**WORK TO BE COMPLETED**
Below are records; reproduce exactly the lines from the one that has "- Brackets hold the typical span" through the one that has "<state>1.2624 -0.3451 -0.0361", ends included, and nothing more.

**WORKING DATA**
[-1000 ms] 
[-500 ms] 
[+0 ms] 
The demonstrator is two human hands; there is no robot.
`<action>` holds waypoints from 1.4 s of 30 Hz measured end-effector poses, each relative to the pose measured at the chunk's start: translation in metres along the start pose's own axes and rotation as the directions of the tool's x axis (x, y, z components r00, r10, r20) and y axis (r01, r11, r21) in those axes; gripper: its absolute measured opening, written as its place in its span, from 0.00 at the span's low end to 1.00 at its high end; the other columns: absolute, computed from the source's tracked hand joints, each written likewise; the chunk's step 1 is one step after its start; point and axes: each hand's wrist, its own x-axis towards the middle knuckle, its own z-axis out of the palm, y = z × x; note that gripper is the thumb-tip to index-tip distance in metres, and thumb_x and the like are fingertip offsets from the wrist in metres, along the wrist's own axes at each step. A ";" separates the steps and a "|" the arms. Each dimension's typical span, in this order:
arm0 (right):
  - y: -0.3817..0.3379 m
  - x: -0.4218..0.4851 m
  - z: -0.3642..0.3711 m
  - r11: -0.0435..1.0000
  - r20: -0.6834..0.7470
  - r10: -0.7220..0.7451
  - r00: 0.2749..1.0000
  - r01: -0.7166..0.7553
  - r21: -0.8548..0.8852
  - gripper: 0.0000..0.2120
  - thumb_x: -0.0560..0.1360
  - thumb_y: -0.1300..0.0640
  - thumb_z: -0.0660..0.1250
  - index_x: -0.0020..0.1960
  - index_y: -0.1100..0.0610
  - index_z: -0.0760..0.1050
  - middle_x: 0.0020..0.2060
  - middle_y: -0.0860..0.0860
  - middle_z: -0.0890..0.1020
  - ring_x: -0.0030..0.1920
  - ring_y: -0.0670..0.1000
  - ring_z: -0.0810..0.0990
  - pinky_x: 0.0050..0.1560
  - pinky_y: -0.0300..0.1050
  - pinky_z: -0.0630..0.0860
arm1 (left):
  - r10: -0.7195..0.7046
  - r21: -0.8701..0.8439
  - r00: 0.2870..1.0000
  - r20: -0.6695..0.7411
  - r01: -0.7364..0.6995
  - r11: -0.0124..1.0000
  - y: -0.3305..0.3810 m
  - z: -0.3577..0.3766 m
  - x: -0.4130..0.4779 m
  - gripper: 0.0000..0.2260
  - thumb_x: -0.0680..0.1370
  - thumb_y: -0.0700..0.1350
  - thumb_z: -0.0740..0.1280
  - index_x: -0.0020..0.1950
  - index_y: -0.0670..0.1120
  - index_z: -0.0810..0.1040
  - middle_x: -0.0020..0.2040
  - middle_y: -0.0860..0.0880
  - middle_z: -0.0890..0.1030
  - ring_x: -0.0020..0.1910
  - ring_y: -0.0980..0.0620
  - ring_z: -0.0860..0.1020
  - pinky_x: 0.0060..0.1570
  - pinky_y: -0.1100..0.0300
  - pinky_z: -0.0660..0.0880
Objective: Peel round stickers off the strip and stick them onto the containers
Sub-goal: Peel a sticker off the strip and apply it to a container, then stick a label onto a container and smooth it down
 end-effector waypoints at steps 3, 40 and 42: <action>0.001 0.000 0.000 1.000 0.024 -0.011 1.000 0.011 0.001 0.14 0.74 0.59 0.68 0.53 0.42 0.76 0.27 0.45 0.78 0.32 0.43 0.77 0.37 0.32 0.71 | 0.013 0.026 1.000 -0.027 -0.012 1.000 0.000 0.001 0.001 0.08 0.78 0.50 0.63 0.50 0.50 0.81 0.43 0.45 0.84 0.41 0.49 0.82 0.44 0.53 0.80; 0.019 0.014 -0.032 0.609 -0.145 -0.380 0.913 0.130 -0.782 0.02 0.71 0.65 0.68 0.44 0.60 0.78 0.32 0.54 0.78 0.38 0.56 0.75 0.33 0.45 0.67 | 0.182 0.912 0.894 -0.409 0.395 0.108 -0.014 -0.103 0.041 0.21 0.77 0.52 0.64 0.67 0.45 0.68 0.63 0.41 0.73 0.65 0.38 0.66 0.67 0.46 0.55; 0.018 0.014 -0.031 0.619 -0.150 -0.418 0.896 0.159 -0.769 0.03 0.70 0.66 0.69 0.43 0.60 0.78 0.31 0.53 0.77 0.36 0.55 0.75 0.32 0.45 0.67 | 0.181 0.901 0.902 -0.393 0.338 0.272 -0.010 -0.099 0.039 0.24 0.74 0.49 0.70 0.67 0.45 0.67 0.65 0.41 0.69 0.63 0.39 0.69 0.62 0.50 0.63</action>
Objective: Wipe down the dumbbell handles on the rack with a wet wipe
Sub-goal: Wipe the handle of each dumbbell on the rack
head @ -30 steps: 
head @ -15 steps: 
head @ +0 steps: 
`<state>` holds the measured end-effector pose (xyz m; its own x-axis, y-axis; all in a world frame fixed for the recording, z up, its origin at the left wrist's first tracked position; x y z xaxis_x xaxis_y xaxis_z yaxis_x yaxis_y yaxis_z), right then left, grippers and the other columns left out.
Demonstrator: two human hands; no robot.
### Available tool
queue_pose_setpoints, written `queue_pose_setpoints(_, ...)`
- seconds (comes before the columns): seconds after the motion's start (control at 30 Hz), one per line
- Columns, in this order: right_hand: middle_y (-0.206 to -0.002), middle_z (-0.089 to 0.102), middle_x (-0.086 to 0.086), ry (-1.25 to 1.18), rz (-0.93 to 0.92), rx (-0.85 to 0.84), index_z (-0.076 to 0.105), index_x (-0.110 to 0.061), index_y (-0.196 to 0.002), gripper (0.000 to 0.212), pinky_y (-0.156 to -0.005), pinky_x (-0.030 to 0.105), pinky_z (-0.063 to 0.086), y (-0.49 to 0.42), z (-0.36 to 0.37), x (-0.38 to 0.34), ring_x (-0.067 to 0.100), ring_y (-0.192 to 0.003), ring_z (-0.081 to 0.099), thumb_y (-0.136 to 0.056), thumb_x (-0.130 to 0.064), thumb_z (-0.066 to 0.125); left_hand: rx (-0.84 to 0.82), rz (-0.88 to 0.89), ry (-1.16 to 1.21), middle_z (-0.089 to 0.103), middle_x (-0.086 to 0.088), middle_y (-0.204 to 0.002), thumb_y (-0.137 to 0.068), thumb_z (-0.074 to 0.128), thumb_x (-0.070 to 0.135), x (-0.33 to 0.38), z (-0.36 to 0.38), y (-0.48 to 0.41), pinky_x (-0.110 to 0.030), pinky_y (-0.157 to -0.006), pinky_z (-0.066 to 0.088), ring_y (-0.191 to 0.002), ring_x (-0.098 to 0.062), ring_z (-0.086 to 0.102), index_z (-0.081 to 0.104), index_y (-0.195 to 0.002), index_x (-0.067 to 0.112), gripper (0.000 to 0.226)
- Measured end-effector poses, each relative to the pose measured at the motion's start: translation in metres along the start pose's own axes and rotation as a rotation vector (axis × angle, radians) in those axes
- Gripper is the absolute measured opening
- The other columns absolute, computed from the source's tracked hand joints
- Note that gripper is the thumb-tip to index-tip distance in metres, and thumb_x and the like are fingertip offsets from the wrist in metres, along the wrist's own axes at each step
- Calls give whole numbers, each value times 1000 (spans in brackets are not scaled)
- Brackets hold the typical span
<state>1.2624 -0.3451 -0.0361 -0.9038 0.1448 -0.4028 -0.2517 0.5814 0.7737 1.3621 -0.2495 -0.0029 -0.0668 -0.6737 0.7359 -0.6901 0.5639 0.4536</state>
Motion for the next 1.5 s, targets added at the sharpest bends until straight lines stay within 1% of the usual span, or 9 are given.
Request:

**EXPECTED ANSWER**
- Brackets hold the typical span
<state>1.2624 -0.3451 -0.0361 -0.9038 0.1448 -0.4028 -0.2517 0.5814 0.7737 1.3621 -0.2495 -0.0029 -0.0668 -0.6737 0.7359 -0.6901 0.5639 0.4536</state>

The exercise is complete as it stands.